From mboxrd@z Thu Jan  1 00:00:00 1970
X-Spam-Checker-Version: SpamAssassin 3.4.4 (2020-01-24) on polar.synack.me
X-Spam-Level: 
X-Spam-Status: No, score=-1.9 required=5.0 tests=BAYES_00 autolearn=ham
	autolearn_force=no version=3.4.4
X-Google-Language: ENGLISH,ASCII-7-bit
X-Google-Thread: 115aec,d275ffeffdf83655
X-Google-Attributes: gid115aec,public
X-Google-Thread: 146b77,d275ffeffdf83655
X-Google-Attributes: gid146b77,public
X-Google-Thread: 103376,d275ffeffdf83655
X-Google-Attributes: gid103376,public
From: robert_dewar@my-dejanews.com
Subject: Re: Ada vs C++ vs Java
Date: 1999/01/21
Message-ID: <787f4b$jl9$1@nnrp1.dejanews.com>
X-Deja-AN: 435238310
References: <369C1F31.AE5AF7EF@concentric.net>
 <tz5n2.4608$TO5.129375@ptah.visi.com> <369DDDC3.FDE09999@sea.ericsson.se>
 <369e309a.32671759@news.demon.co.uk> <77ledn$eu7$1@remarQ.com>
 <77pnqc$cgi$1@newnews.global.net.uk> <m3ww2mgzmj.fsf@mheaney.ni.net>
 <8p64spq5lo5.fsf@Eng.Sun.COM> <m3zp7hfzvz.fsf@mheaney.ni.net>
 <gwinn-1801992138590001@d214.dial-2.cmb.ma.ultra.net>
 <782r25$k18$1@nnrp1.dejanews.com>
 <gwinn-2001992141150001@d119.dial-2.cmb.ma.ultra.net>
X-Http-User-Agent: Mozilla/4.04 [en] (OS/2; I)
X-Http-Proxy: 1.0 x16.dejanews.com:80 (Squid/1.1.22) for client 205.232.38.14
Organization: Deja News - The Leader in Internet Discussion
X-Article-Creation-Date: Thu Jan 21 14:55:14 1999 GMT
Newsgroups: comp.lang.ada,comp.vxworks,comp.realtime
Date: 1999-01-21T00:00:00+00:00
List-Id: <comp.lang.ada>

In article
<gwinn-2001992141150001@d119.dial-2.cmb.ma.ultra.net>,

> A data point is a data point, not a universal law.
> I stand by what I said.  The K&R White Book was the sole
> C manual for many years, so it'll have to do.  ANSI C is
> not quite the same langauge, and came many years later.

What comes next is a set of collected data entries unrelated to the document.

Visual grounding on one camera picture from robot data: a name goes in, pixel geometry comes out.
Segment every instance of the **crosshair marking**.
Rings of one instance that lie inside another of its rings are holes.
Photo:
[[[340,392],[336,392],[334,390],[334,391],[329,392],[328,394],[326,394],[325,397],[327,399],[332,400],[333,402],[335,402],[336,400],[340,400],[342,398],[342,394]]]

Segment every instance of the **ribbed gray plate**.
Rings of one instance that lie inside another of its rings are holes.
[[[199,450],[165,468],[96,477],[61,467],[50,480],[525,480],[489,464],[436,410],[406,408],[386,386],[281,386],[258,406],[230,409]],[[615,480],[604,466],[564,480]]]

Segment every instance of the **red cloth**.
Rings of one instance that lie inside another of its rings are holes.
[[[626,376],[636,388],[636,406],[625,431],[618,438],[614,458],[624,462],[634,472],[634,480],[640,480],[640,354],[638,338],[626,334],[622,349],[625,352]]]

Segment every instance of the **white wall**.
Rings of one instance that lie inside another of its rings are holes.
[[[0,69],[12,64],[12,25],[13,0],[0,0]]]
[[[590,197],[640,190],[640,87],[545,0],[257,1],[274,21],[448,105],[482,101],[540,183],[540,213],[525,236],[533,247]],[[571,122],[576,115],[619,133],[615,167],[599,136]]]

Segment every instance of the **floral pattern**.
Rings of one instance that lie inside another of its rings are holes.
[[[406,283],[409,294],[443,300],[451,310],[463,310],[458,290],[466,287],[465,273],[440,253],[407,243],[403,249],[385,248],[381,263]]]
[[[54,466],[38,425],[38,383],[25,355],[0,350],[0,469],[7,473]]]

That's not the point. Your "data point" is invalid because
it was an apples and oranges comparison. You cannot compare
an informal description like the K&R white book with an
ANSI standard. It is not good enough to say, well I know
I was comparing X and Y, and they are not comparable but
that's all I could find to compare, the data point is
still entirely invalid.

> > As for the size of the compilers, you were at that time
> > not looking at modern optimizing compilers. If you
> > repeat this experiment with modern optimizing
> > compilers, you will find that for all the languages,
> > the majority of the complexity,
> > and weight of the compiler is in the optimizer. xt.
>
> Is the optimiser common to both languages?  Back in
> 1980s, I couldn't isolate the parts of the two compilers,
> and nothing was shared anyway.

Again, the fact that you couldn't do the experiment
properly does not make it valid! Of course you could have
isolated the parts of the compiler back then, you just did
not know how to.

As for the optimizer being common to both languages, yes
that's typically the case now, that back end optimization
is language independent in most compilers. In any case
even if the code isn't common, both compilers have large
chunks of language independent optimization circuitry.

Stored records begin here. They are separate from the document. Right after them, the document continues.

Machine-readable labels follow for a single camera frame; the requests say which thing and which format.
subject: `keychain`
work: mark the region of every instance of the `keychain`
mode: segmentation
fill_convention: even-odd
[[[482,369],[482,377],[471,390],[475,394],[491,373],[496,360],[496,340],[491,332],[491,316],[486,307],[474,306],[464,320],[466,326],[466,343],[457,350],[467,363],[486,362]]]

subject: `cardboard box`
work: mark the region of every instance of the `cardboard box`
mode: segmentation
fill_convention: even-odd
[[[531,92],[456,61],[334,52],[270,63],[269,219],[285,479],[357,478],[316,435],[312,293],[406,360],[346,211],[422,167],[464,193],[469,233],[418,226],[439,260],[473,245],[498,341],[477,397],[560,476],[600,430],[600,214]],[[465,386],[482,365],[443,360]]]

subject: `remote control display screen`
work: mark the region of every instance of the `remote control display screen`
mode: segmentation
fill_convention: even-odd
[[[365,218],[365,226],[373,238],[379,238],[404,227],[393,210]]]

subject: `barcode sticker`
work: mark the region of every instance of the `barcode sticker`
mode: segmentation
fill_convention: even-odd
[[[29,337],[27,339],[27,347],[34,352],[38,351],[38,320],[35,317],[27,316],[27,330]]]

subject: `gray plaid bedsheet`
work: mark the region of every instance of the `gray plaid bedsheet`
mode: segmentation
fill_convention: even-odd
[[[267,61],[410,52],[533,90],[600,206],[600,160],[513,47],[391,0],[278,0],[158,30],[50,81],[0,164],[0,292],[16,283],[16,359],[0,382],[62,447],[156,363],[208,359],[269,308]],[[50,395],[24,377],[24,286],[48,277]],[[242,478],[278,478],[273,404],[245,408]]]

> So, tell us, what are the weights of the various front
> ends, and the optimiser or optimisers?  Is there still a
> pure "C" front end, or has it been subsumed into the C++
> front end now?

This varies of course from one compiler to another, I
already gave some idea for the gcc compiler.

There are of course some cases of separate C front ends
(e.g. GNU C), and some cases of integrated front ends.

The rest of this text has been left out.